Despite difficulties, these children settled into school, and are now practically indistinguishable from the others.
K. Aginthar’s, nimble fingers meticulously followed the fine print, as he gently read out, Nandri marappathu nandrandru, nandrallathu andre marapathu nandru, a Tirukural couplet from a book. For Aginthar, who now studies in class IV at the Chennai Primary School on Giriappa Road, this was no ordinary feat considering he did not know a word of Tamil until two years ago. His father works as a watchman in the neighbourhood, and the boy is of Nepali origin.
Students and teachers of the school which has twelve children of Nepali origin studying in classes I to V, say that despite difficulties, these children settled into school, and are now practically indistinguishable from the others.
Most of them, Headmistress T. Rama, notes, are first-generation learners whose parents neither speak nor understand Tamil. While most of the fathers work as watchmen in and around T. Nagar, the mothers work as housemaids, she adds.
Anil, who is the class leader in his section even acts as a facilitator between his teacher and his mother based on the Tamil he has learnt. “His mother does not know a word of Tamil, and we do not know Hindi,” says Ms. Rama.
Three months ago, if Revathy T., who teaches classes I and II had proclaimed that she would be able to teach a class I child to read, write, converse and understand an alien language within school hours, most would have brushed her off as being ridiculously ambitious.

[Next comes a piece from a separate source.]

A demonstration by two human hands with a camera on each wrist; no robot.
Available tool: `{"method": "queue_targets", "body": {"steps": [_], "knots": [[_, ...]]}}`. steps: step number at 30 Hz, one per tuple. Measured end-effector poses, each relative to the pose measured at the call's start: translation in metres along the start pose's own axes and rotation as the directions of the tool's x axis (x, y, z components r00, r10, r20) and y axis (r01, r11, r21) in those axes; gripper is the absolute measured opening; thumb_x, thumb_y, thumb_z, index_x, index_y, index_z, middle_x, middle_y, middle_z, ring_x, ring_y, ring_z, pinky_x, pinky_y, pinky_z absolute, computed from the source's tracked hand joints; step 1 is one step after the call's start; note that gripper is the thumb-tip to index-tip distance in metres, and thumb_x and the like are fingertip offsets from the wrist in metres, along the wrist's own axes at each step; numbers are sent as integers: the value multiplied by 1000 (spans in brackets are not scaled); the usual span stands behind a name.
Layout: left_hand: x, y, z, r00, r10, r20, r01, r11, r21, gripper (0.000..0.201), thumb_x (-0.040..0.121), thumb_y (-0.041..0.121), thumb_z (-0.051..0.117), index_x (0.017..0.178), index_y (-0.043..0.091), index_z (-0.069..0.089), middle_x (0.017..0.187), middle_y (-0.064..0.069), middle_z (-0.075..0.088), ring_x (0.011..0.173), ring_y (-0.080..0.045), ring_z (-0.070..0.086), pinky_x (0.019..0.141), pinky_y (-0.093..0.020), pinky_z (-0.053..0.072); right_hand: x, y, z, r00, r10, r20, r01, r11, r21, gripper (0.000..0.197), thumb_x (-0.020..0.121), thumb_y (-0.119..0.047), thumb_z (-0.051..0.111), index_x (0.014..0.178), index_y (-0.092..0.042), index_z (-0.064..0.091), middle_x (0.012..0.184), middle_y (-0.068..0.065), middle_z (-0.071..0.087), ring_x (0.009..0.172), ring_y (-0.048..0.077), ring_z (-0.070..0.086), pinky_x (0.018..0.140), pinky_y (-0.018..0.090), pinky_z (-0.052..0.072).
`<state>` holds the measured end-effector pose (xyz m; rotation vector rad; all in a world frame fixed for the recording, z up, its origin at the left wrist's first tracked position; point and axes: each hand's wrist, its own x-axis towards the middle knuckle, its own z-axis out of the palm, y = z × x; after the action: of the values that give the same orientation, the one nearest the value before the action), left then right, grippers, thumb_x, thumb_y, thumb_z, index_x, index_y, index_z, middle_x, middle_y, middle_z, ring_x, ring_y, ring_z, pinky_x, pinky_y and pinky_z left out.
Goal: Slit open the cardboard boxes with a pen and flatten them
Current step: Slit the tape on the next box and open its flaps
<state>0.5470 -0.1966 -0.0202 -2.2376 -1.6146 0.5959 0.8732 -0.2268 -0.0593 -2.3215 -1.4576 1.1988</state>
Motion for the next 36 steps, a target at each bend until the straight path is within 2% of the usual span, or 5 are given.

But, Kavitha who joined the school this year in class I, came in with a blank slate and a brisk smile and is now at par with others in class. While some of the students had elder siblings who had passed out of the school, for many others help came from unexpected quarters.
Though there is always a possibility that these children may move to another neighbourhood if their parents get a job in another part of the city, teachers say when it comes to performance in school, and participation in sports and extra-curricular activities, the children are extremely meticulous.
However, sometimes bringing these children to school is a challenge, said Ms. Rama. Though all the parents wanted to send their child to school, they told her that they had not done so because they kept moving from one place to another. “Kalpana’s elder sister, Nirmala, also studied in this school, but in between her parents wanted her to discontinue because they needed her to look after her 2-year-old sibling. We offered to take care of the child while the mother was at work for close to three months, to ensure that Nirmala came to school,” she says.
Just as Ms. Rama, was saying that when these children group together during the lunch break, they become inseparable, Amit, who joined class I just a few days ago, got up from his floor mat and nudged Prakash, another student, and quickly said something in Nepali.
In carefully guarded whispers, they animatedly exchanged sentences. Prakash, who is a year older than Amit, noticing the curious glances, finally summoned little Amit. “Tamil e bolo” please (please speak in Tamil), he said, chiding him in a thick accent that was liberally laced with various influences.
Minutes later, they began discussing how they loved Rajnikanth’s movies.